Barème kilométrique 2026 : l’astuce pour déclarer vos frais réels sans vous tromper

Barème kilométrique 2026 : l’astuce pour déclarer vos frais réels sans vous tromper

Alors que l’inflation continue de peser sur le pouvoir d’achat des Français, le barème kilométrique 2026 ne connaîtra aucune évolution par rapport à 2025. Cette stabilité, qui intervient pour la troisième année d’affilée, concerne directement environ 2,5 millions de contribuables qui choisissent chaque année de déclarer leurs frais réels plutôt que d’opter pour la déduction forfaitaire de 10%.

Un barème inchangé malgré le contexte économique

Le millésime 2026 reproduit à l’identique celui de 2025. Cette reconduction s’inscrit dans un environnement économique marqué par une inflation persistante, ce qui peut désavantager les contribuables utilisant leur véhicule personnel pour leurs déplacements professionnels.

Le barème encadre deux aspects distincts : la déclaration de revenus 2025 et les remboursements d’indemnités kilométriques versés par les employeurs. Les salariés disposent ainsi d’outils pour calculer leurs frais déductibles ou comparer l’intérêt entre frais réels et abattement forfaitaire.

Comment fonctionne le calcul des indemnités kilométriques

Une tarification par tranches et puissance fiscale

Le barème s’applique selon le nombre de kilomètres parcourus et la puissance fiscale du véhicule exprimée en chevaux (CV). Trois tranches de distance structurent le calcul.

Pour les trajets jusqu’à 5 000 km, une tarification spécifique s’applique en fonction des CV. Entre 5 001 et 20 000 km, une formule combine la distance parcourue avec un coefficient variable et une somme fixe. Au-delà de 20 000 km, le tarif devient fixe par kilomètre.

Le bonus électrique maintenu à 20%

Les propriétaires de véhicules électriques bénéficient d’une majoration de 20% sur les montants calculés. Cette mesure vise à encourager la transition vers une mobilité plus propre tout en compensant partiellement le surcoût d’acquisition de ces véhicules.

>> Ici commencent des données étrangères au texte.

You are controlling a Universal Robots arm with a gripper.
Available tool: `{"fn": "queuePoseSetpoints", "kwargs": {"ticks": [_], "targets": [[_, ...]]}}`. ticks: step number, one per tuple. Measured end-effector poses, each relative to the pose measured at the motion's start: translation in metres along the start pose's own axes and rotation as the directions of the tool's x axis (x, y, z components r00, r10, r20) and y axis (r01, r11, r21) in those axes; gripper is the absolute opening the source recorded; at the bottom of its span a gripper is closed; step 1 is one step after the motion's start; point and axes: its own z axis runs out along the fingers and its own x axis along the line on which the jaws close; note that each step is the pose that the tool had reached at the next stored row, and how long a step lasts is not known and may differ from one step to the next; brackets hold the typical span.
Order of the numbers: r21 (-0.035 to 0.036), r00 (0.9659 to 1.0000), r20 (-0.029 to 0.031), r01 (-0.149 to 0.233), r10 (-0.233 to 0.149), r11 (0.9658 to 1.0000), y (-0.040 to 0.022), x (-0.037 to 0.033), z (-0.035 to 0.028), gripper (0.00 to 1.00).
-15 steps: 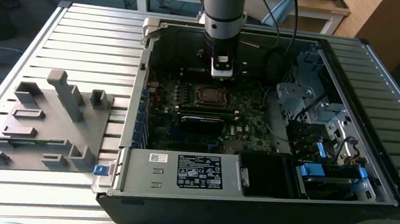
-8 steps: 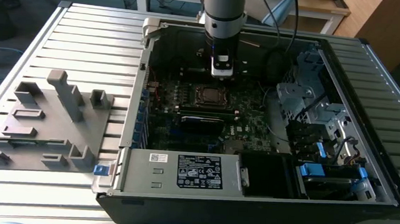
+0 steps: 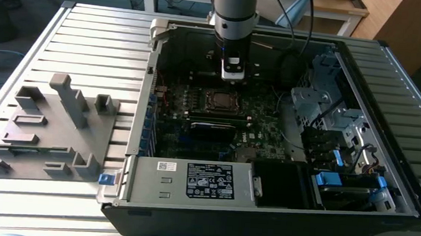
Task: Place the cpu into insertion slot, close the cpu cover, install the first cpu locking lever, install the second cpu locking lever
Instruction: 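Install the first cpu locking lever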
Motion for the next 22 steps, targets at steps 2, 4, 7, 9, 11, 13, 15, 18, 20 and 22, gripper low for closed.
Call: {"fn": "queuePoseSetpoints", "kwargs": {"ticks": [2, 4, 7, 9, 11, 13, 15, 18, 20, 22], "targets": [[-0.0073, 1.0000, -0.0043, -0.001, 0.001, 1.0000, -0.0003, 0.0004, 0.0001, 0.11], [-0.0202, 0.9999, -0.0119, -0.003, 0.003, 0.9998, -0.0004, 0.0005, 0.0002, 0.11], [-0.0281, 0.9998, -0.0168, -0.005, 0.004, 0.9996, -0.0003, 0.0006, 0.0002, 0.11], [-0.0284, 0.9998, -0.0169, -0.005, 0.004, 0.9996, -0.0003, 0.0006, 0.0002, 0.11], [-0.0285, 0.9998, -0.0169, -0.005, 0.004, 0.9996, -0.0003, 0.0005, 0.0003, 0.11], [-0.0285, 0.9998, -0.0169, -0.005, 0.004, 0.9996, -0.0003, 0.0005, 0.0002, 0.11], [-0.0284, 0.9998, -0.0168, -0.005, 0.004, 0.9996, -0.0004, 0.0005, 0.0002, 0.11], [-0.0287, 0.9999, -0.0158, -0.004, 0.004, 0.9996, -0.0005, 0.0005, 0.0011, 0.11], [-0.0273, 0.9999, -0.0150, -0.004, 0.003, 0.9996, -0.0005, 0.0006, 0.0013, 0.11], [-0.0271, 0.9999, -0.0149, -0.004, 0.003, 0.9996, -0.0006, 0.0006, 0.0013, 0.11]]}}
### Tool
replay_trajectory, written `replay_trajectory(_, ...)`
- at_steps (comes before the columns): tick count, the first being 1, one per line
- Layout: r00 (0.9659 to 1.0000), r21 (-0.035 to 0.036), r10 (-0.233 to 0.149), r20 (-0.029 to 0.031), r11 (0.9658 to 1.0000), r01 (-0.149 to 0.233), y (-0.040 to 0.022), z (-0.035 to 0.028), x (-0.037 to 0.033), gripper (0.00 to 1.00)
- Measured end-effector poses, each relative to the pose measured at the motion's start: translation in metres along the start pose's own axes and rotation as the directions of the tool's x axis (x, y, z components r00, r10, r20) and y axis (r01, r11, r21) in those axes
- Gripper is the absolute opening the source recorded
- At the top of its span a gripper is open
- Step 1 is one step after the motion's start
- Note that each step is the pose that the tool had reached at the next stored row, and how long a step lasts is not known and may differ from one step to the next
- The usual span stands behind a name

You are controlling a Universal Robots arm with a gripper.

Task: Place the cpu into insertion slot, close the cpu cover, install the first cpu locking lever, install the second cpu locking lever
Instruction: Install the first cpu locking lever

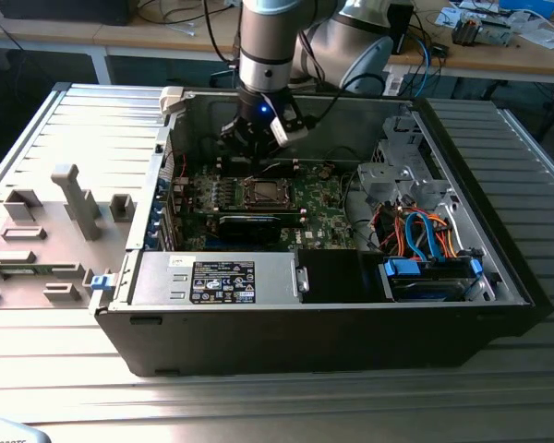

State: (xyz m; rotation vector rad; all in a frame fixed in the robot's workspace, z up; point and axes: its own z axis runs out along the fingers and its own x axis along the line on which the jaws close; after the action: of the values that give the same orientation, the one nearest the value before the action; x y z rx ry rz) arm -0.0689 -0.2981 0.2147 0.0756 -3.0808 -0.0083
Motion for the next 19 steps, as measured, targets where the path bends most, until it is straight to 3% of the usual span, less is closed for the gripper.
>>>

Un exemple concret illustre cet avantage : pour 12 000 km parcourus avec une voiture de 5 CV, les frais déductibles s’élèvent à 5 679 €. Ce montant grimpe à 6 815 € pour un véhicule électrique de même puissance.

Les déplacements domicile-travail sous surveillance

La distance entre le domicile et le lieu de travail fait l’objet d’un encadrement strict limité à 40 km. Les contribuables dépassant cette limite doivent fournir des justifications valables, comme l’impossibilité de trouver un emploi plus proche ou des contraintes familiales spécifiques.

Les jours de télétravail doivent impérativement être exclus du calcul kilométrique. Cette règle évite une surestimation des frais réellement engagés et garantit la cohérence des déclarations.

Quels frais sont pris en compte dans le barème

Les dépenses couvertes

Le barème kilométrique intègre plusieurs postes de dépenses : la dépréciation du véhicule, l’entretien courant, les pneumatiques, l’assurance et le carburant. Ces éléments constituent le socle du calcul des frais déductibles.

Les exclusions à justifier séparément

Certaines dépenses restent exclues du barème et doivent être déclarées sur présentation de justificatifs. Les péages autoroutiers, les frais de stationnement et les intérêts d’emprunt liés à l’acquisition du véhicule entrent dans cette catégorie.

Les règles administratives et fiscales à respecter

L’URSSAF encadre les indemnités versées par l’employeur pour les déplacements professionnels effectués avec un véhicule personnel. Les entreprises doivent suivre précisément les tracés des trajets remboursés.

Les salariés dont les déplacements professionnels ne sont pas remboursés par l’employeur peuvent opter pour les frais réels lors de leur déclaration d’impôts. Cette option permet de déduire l’intégralité des frais engagés dans le cadre professionnel.

Conservation des documents obligatoire

Les contribuables doivent conserver pendant trois ans plusieurs documents : la carte grise du véhicule, un relevé kilométrique détaillé et les reçus de péages ou de stationnement. Cette documentation peut être réclamée par l’administration fiscale en cas de contrôle.

Optimiser sa déclaration fiscale

Le choix entre barème kilométrique et déduction forfaitaire nécessite une simulation fiscale personnalisée. Chaque situation présente des spécificités qui peuvent rendre l’une ou l’autre option plus avantageuse.

Une limite importante subsiste : l’impossibilité de cumuler le barème kilométrique avec le barème carburant. Les contribuables doivent choisir l’une de ces deux options, sans possibilité de les combiner.

Des simulateurs et comparateurs en ligne permettent d’évaluer l’intérêt de déclarer ses frais réels. Ces outils facilitent la décision et aident à optimiser sa déclaration en fonction des kilomètres parcourus et de la puissance du véhicule utilisé.